*** Block opens ***

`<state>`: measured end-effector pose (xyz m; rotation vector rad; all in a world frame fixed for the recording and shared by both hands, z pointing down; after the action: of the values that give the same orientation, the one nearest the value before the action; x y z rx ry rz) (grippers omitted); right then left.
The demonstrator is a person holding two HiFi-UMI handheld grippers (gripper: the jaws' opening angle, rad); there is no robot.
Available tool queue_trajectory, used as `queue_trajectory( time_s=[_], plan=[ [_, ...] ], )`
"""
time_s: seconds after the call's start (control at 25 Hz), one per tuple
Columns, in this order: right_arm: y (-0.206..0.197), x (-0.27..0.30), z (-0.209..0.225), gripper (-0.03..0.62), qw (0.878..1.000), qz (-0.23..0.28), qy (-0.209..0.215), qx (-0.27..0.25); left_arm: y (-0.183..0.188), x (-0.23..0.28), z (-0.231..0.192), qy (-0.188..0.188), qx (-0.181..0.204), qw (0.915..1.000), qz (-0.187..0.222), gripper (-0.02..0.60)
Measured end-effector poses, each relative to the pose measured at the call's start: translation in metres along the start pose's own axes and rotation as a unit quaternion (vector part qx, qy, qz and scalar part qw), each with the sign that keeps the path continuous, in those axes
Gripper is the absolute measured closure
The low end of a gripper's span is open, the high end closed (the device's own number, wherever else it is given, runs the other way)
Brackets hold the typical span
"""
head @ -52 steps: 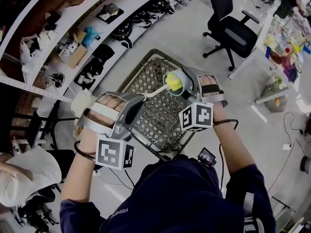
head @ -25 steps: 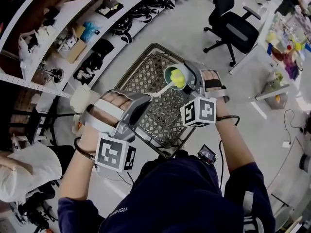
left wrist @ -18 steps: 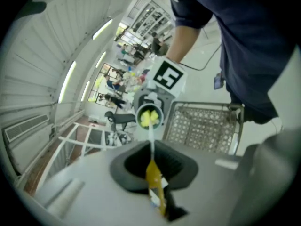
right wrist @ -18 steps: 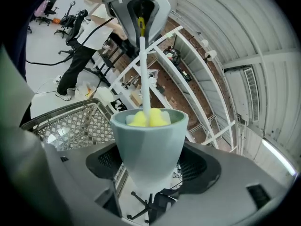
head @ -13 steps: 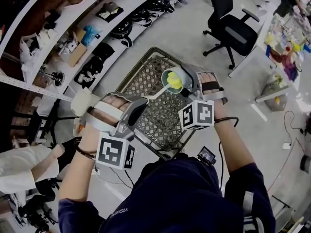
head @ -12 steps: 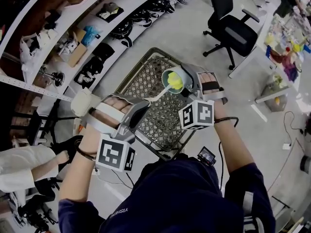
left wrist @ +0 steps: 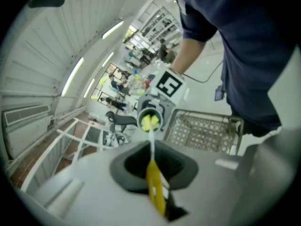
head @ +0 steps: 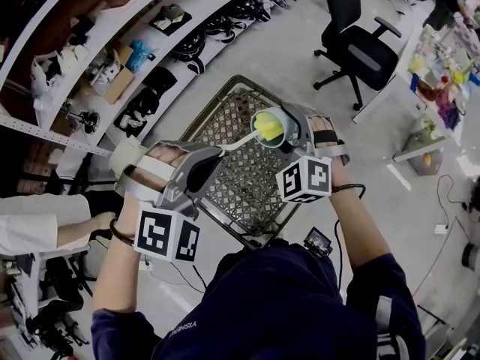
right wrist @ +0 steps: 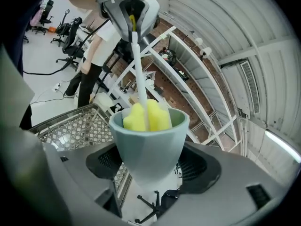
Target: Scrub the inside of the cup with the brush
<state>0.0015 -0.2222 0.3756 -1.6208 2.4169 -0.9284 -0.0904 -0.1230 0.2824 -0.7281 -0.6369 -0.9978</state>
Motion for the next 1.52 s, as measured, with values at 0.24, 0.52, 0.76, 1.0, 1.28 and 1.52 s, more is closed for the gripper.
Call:
queue_trajectory(
  time_s=[0.24,0.52,0.76,1.0,1.28,1.52],
  plan=[
    [-0.018,-0.004,0.009,0.244,0.998,-0.007,0.003,0.057,0.007,0.001,0.004,0.006,-0.059,0.9971,0.048,0.558],
    [-0.038,-0.004,0.015,0.244,0.992,-0.027,0.001,0.123,0.005,-0.004,0.007,0.017,-0.113,0.9898,0.085,0.558],
    [-0.041,-0.007,0.016,0.244,0.975,-0.02,0.013,0.22,0.004,-0.006,0.009,0.034,-0.164,0.978,0.124,0.558],
    [-0.038,-0.008,0.022,0.244,0.949,0.003,0.022,0.314,0.009,-0.01,0.01,0.057,-0.21,0.9615,0.168,0.558],
    [-0.035,-0.016,0.031,0.244,0.92,0.022,0.033,0.39,0.006,-0.02,0.006,0.089,-0.247,0.9422,0.208,0.558],
    [-0.029,-0.024,0.041,0.244,0.895,0.042,0.04,0.441,-0.011,-0.023,0.001,0.12,-0.33,0.902,0.251,0.558]
  ],
)
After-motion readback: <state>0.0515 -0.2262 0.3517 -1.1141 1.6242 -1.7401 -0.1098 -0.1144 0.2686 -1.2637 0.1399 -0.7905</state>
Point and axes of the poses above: the fingertips, and each gripper's own axes: x forward along the fingers, z to its right, y out of its top, the point moved 2 cm from there along -x, backward along the fingers, and after that the axes turned 12 degrees about -y, right-handed, at the moved point
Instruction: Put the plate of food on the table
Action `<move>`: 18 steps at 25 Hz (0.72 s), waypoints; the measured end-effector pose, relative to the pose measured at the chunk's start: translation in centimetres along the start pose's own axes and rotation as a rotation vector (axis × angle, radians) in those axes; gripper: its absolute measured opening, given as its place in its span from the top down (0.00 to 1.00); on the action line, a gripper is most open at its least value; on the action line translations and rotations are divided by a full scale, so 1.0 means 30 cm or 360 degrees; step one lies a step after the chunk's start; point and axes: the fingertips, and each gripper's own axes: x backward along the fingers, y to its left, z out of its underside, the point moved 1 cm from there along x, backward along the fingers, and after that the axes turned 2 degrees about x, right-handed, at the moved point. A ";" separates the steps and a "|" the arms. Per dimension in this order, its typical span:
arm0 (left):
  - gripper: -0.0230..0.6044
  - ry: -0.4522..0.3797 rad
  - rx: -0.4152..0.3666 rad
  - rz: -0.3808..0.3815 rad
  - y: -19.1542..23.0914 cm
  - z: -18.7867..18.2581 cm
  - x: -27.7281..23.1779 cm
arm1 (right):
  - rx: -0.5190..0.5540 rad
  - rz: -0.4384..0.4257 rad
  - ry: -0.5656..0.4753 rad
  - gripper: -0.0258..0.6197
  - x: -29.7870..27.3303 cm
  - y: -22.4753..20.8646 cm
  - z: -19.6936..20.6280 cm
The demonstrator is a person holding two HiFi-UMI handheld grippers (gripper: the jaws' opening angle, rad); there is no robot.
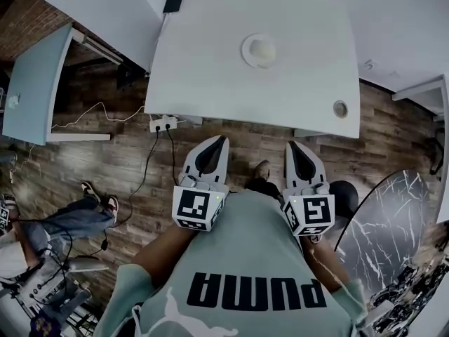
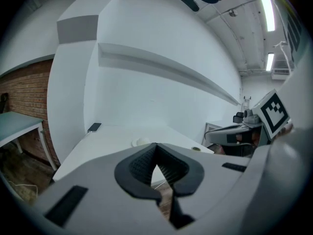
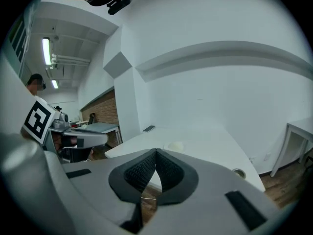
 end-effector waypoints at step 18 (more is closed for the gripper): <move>0.95 0.0066 0.0179 -0.0154 -0.052 -0.071 -0.212 | -0.0056 -0.0203 -0.0001 0.96 -0.126 -0.287 -0.045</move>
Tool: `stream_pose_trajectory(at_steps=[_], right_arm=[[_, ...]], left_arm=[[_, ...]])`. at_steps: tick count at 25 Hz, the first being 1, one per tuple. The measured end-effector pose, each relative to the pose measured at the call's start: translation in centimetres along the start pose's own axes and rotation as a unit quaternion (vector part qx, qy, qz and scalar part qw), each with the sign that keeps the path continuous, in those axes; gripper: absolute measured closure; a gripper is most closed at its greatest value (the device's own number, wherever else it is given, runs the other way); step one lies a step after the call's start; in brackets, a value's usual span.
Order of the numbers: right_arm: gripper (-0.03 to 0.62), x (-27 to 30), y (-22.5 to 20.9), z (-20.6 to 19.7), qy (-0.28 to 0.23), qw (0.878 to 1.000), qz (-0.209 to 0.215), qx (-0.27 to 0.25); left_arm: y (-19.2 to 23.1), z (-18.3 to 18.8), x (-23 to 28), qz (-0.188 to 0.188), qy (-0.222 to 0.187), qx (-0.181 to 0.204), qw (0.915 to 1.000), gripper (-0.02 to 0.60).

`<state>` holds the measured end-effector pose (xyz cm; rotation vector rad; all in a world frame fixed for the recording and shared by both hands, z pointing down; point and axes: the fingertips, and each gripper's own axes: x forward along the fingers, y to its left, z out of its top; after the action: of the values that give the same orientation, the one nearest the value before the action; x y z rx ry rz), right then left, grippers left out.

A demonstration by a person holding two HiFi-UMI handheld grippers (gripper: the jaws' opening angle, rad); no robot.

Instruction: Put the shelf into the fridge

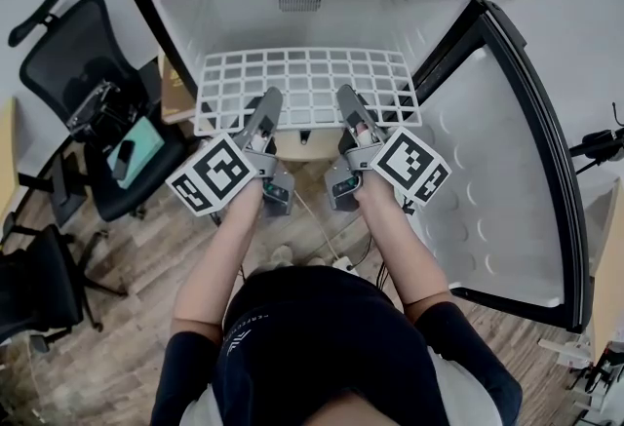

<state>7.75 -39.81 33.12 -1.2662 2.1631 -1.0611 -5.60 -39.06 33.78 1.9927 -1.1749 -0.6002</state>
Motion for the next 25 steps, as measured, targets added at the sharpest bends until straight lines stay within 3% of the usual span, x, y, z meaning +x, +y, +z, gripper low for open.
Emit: stream_pose_trajectory(at_steps=[25], right_arm=[[0.493,3.0,-1.4,1.1,-0.008,1.000,-0.009,0.013]], left_arm=[[1.4,1.1,2.6,-0.010,-0.014,0.007,0.9998,0.446]])
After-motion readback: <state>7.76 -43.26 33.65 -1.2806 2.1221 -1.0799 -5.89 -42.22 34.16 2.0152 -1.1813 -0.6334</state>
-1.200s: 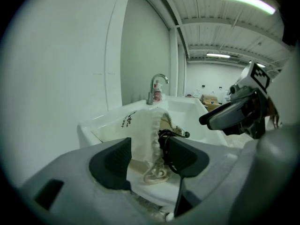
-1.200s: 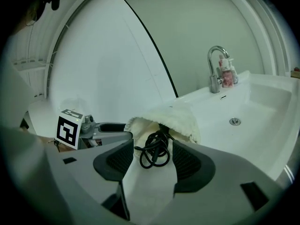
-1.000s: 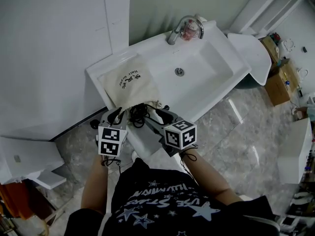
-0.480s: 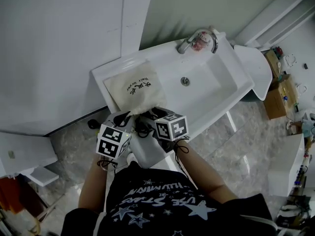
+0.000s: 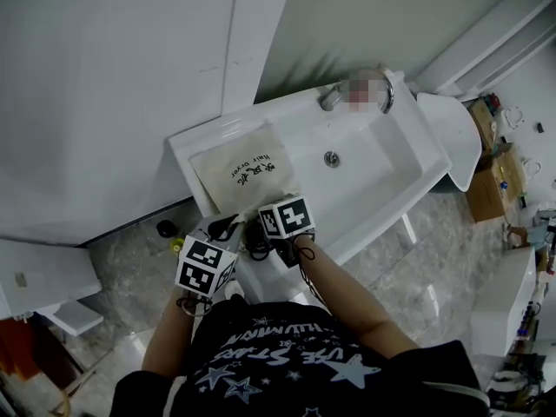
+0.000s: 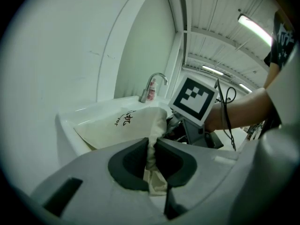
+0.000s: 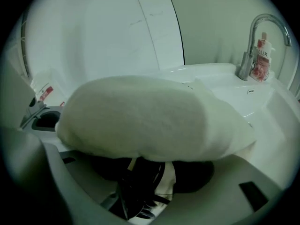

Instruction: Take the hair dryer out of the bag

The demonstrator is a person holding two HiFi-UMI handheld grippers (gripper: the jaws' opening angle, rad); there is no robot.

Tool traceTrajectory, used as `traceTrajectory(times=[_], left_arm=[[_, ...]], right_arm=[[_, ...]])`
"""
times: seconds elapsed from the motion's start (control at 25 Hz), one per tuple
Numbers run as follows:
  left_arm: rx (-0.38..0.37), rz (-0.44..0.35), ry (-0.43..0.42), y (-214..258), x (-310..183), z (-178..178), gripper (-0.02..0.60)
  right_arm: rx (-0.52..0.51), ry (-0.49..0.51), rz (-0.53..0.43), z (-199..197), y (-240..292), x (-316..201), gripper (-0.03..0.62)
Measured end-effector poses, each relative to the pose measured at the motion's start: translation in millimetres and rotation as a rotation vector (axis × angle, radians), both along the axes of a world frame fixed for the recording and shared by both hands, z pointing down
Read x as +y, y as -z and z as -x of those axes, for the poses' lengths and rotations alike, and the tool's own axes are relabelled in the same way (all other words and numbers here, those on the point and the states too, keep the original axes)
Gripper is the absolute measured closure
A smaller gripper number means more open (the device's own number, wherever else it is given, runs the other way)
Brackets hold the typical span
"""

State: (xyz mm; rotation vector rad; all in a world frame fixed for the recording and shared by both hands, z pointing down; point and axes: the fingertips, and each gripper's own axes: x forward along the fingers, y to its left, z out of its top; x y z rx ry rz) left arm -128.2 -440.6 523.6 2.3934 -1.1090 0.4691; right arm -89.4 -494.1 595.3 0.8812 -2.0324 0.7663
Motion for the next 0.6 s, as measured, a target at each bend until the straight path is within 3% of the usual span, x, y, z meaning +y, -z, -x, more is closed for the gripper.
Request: traceTrajectory(times=[0.16,0.36,0.6], left_arm=[[0.009,0.010,-0.008,-1,-3,2,0.545],[0.002,0.016,0.000,-3,-6,4,0.545],[-0.012,0.042,0.063,-4,-4,7,0.545]], right_arm=[[0.059,0.011,0.040,0,-11,-1,0.339],[0.023,0.065,0.099,6,-15,0,0.371],[0.014,0.091,0.094,-2,-8,8,0.398]])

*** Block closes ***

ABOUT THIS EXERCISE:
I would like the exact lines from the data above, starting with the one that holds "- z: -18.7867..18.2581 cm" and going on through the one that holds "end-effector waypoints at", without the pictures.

OUTPUT:
  - z: -18.7867..18.2581 cm
  - x: -27.7281..23.1779 cm
arm1 (right):
  - rx: -0.5190..0.5540 rad
  - rz: -0.4384..0.4257 rad
  - ry: -0.5656..0.4753 rad
  - gripper: -0.0258..0.6197
  - x: -29.7870..27.3303 cm
  - y: -22.4753..20.8646 cm
  - z: -19.6936..20.6280 cm
The demonstrator is a person holding two HiFi-UMI handheld grippers (gripper: the jaws' opening angle, rad); there is no robot.
 end-effector waypoints at step 18 (more is closed for the gripper): <move>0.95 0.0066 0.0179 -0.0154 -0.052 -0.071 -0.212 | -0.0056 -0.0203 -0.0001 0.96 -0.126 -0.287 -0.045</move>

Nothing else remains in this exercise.